> [What you are asked to do]: Skip the pictures and restate, word for word, the lines from the one containing "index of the" to the end of the data below.

> [Records for this task]:
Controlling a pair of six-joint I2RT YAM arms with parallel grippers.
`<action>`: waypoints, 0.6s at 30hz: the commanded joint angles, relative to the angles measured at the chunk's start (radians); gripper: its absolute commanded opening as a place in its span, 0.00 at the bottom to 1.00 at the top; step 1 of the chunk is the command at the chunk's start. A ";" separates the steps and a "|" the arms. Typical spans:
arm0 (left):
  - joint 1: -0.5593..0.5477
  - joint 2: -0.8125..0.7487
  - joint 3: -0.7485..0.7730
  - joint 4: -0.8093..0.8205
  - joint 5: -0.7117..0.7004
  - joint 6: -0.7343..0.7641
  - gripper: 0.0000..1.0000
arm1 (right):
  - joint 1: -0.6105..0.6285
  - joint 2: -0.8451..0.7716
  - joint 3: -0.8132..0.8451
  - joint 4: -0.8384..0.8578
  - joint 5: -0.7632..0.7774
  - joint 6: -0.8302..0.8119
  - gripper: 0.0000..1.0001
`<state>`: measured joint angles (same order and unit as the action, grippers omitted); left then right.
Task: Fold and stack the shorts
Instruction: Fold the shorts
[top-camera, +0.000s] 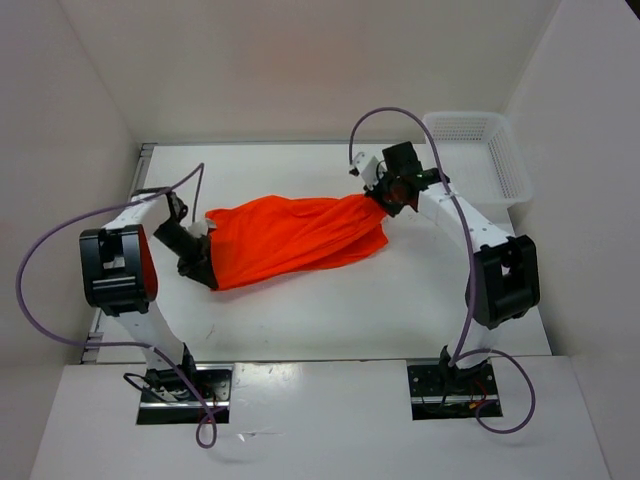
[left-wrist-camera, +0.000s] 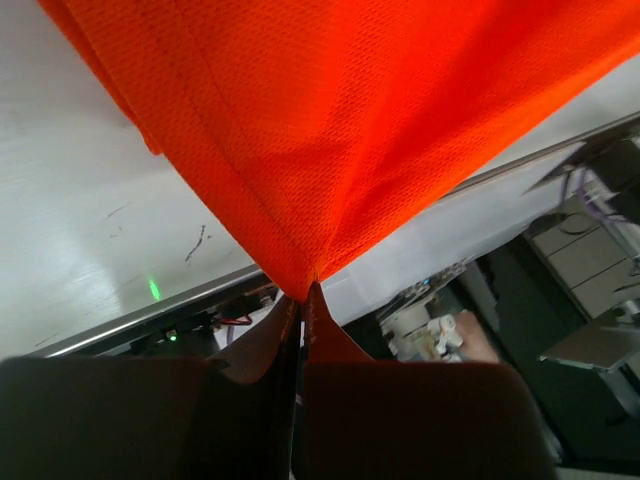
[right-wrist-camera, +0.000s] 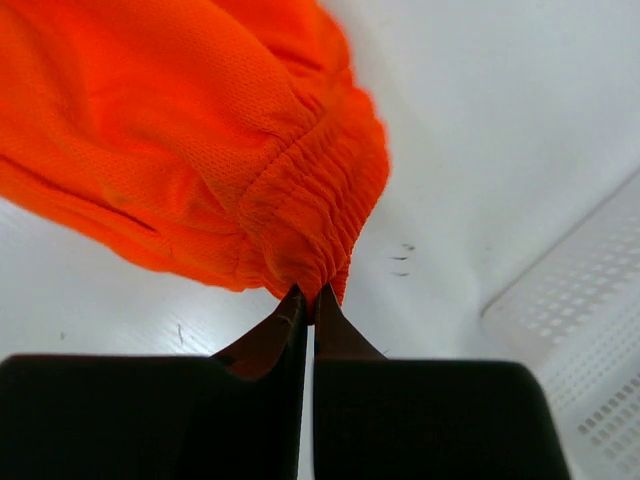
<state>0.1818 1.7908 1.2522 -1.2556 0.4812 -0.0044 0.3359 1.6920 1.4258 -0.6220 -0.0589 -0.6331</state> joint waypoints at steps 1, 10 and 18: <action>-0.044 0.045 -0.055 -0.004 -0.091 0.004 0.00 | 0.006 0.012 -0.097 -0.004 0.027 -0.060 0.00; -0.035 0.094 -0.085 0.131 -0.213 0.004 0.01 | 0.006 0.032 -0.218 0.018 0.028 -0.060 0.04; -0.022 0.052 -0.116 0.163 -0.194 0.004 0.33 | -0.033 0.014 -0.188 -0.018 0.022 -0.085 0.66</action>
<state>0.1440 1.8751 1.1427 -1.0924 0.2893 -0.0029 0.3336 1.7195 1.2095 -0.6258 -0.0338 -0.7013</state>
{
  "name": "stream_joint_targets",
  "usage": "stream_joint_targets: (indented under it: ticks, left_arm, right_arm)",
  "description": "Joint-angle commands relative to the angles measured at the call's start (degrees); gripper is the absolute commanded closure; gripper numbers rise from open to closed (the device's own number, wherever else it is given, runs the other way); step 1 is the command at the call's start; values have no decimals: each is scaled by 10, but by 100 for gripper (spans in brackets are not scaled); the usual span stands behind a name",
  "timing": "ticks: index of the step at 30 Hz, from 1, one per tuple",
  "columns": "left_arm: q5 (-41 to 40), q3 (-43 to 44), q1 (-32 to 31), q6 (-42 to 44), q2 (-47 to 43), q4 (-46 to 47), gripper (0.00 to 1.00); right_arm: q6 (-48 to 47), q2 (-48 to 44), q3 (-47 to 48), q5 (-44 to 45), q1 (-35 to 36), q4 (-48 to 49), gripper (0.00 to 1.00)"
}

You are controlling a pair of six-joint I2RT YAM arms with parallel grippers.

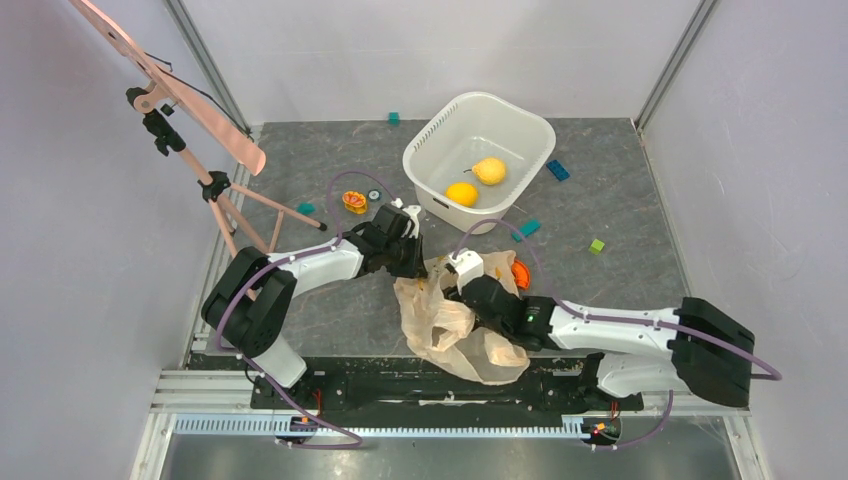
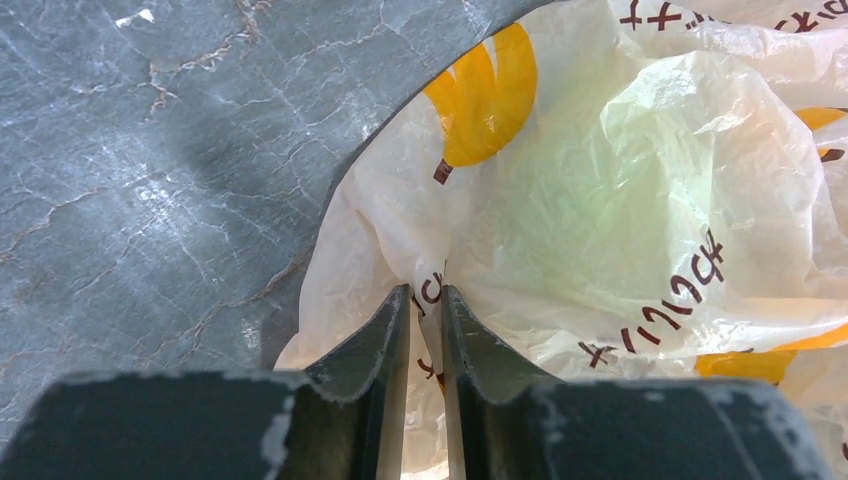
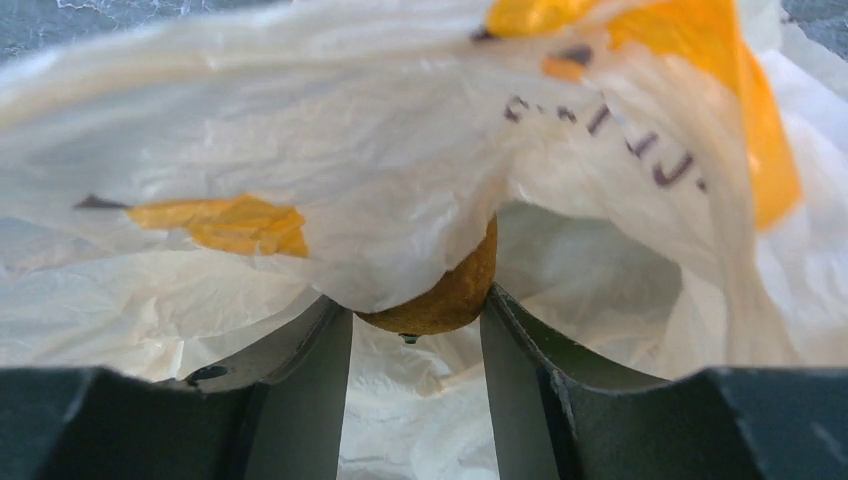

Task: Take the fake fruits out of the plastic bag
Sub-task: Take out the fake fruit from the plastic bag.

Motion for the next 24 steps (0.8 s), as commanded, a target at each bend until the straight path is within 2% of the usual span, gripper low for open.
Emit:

> [Worked solution]:
  "timing": "ticks: index of the step at 30 Hz, from 1, one per tuple",
  "columns": "left_arm: q5 (-41 to 40), q3 (-43 to 44), q1 (-32 to 31), q6 (-42 to 44), q2 (-47 to 43), q4 (-46 to 47), gripper (0.00 to 1.00); right_arm: q6 (-48 to 47), q2 (-48 to 44), q3 (-47 to 48), q5 (-44 to 45), q1 (-35 to 36), q4 (-48 to 49), gripper (0.00 to 1.00)"
}

You are controlling a pair of six-joint I2RT YAM arms with parallel grippers.


Task: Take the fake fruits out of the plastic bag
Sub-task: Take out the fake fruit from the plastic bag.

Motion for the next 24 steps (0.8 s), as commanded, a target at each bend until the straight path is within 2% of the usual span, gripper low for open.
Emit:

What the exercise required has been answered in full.